Seemingly simple things like talking to people at eye level and reaching things on shelves can be a huge drawback for those in wheelchairs. Sitting in a wheelchair for extended periods can also lead to the increased risk of certain infections and blood circulation problems. A robotic exoskeleton called REX puts wheelchair users back on their feet, enabling a person to stand, walk and go up and down stairs and slopes.
Since that’s where the money is, the he main focus of robotic exoskeletons has generally been in seeking to increase the capabilities of military ground personnel – one example being the HULC powered robotic exoskeleton from Lockheed Martin. When Robert Irving was diagnosed with Multiple Sclerosis it was the catalyst for him and his childhood friend, Richard Little, to put turn their engineering skills to the task of developing an exoskeleton that was a practical standing and walking alternative to wheelchairs.
The result is REX, an exoskeleton made of strong, lightweight materials that is designed to support and hold a person comfortably as they move. Users strap themselves in to the robotic legs with a number of Velcro and buckled straps that fit around the legs along with a belt that fits around the user’s waist. While most robotic exoskeletons we’ve looked at, such as the HAL, augment human motion, this is generally not an option for wheelchair-bound users so REX is controlled using a joystick that sits at the wearer’s waist level.

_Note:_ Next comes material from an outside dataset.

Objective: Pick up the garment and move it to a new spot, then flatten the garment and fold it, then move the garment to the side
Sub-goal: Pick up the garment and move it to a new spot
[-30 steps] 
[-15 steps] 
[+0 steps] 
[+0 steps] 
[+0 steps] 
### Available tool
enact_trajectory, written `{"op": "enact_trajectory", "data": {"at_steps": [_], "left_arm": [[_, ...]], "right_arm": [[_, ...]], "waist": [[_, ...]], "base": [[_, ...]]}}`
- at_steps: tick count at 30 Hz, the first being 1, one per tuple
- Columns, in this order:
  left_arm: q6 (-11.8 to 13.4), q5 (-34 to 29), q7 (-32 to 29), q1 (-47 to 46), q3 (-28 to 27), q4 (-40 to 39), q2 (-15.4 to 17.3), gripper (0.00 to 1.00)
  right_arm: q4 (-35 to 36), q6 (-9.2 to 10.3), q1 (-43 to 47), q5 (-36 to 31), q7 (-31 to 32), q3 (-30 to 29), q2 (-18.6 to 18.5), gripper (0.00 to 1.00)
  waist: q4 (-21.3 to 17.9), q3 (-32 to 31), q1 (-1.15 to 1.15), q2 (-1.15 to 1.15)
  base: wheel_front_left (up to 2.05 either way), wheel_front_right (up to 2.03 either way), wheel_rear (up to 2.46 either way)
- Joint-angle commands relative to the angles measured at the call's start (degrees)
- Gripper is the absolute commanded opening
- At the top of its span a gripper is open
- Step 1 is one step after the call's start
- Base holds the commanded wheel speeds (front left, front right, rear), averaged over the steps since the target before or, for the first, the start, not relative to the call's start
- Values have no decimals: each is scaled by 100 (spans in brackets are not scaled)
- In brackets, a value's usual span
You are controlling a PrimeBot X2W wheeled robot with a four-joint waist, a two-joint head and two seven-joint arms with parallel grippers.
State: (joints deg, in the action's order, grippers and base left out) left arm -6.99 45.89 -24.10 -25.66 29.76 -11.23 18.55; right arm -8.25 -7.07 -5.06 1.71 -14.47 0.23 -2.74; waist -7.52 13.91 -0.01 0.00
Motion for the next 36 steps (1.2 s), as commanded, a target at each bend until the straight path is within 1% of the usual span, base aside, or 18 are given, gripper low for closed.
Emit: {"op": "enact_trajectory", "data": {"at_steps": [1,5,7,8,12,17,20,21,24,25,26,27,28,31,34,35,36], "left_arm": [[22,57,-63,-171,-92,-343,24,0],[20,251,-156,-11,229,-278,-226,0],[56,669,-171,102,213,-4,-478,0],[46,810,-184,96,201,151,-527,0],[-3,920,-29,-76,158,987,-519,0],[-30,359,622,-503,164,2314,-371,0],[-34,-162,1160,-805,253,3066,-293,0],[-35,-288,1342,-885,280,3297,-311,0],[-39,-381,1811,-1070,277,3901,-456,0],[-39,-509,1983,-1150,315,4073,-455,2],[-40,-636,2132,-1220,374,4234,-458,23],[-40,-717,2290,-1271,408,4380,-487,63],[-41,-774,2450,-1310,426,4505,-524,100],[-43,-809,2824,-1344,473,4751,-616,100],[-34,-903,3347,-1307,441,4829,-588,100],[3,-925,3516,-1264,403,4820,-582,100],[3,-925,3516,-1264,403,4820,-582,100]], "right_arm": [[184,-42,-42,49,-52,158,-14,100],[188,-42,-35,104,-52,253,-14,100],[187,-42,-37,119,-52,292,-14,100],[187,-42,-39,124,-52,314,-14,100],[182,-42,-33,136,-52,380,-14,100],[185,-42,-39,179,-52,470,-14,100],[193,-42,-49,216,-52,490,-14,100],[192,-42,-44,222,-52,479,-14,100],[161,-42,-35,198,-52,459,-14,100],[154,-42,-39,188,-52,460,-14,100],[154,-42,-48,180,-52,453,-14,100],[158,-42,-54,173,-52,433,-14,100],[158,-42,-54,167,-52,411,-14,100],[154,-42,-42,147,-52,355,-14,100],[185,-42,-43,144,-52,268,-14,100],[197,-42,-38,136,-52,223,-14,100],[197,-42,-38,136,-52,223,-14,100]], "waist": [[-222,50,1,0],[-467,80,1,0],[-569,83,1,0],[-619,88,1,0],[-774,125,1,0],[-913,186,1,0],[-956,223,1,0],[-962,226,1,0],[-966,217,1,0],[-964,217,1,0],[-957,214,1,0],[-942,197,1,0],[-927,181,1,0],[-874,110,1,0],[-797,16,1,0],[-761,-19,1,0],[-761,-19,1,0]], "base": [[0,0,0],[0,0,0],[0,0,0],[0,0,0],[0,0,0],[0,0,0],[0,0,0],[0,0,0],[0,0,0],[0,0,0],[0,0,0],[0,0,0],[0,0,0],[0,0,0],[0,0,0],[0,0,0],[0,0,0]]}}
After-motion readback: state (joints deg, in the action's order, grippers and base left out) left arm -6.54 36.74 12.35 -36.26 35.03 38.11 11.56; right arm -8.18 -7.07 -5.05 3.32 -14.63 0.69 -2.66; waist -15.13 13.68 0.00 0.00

Little and Irving formed a company called Rex Biotics which produces the REX in Auckland, New Zealand. The company is in the process of concluding all the tests required prior to putting REX on the market in Europe and Australia. It will also be seeking FDA approval so that REX can be put on the market in the USA.
The company says REX is only really suitable for manual wheelchair users who can self-transfer and operate hand controls and REX’s developers are quick to point out that REX is not intended as a replacement for a wheelchair, but as a complement to a wheelchair.
“I’ll never forget what it was like to see my feet walking under me the first time I used REX,” says Hayden, who is 6’4” (193cm) tall when standing. “People say to me, ‘look up when you’re walking’ but I just can’t stop staring down at my feet moving.”
Allen can be seen using REX in the video below, and it’s hard to argue against the potential for the device when looking at the smile on his face.
Regarding REX, Dr Richard Roxburgh, Auckland neurologist and Medical Advisor to the Muscular Dystrophy Association says, "For many of my patients REX represents the first time they’ve been able to stand up and walk for years. There are obvious immediate benefits in terms of mobility, improved social interaction and self-image. There are also likely to be major long-term health and quality of life benefits through reducing the complications of being in a wheelchair all the time. I think that this will also enable people to stay well longer; this means that those who have conditions where disease modifying treatments are coming over the next five to ten years, will be in better shape when those treatments finally arrive.”
Rex Bionics CEO, Jenny Morel, says the company expects to conclude internal testing of REX shortly and will then have a preliminary release in Auckland to allow the company to track what happens when people take REX home. Sales are expected to commence in New Zealand by the end of 2010 and elsewhere by the middle of 2011. It is expected to cost about US$150,000.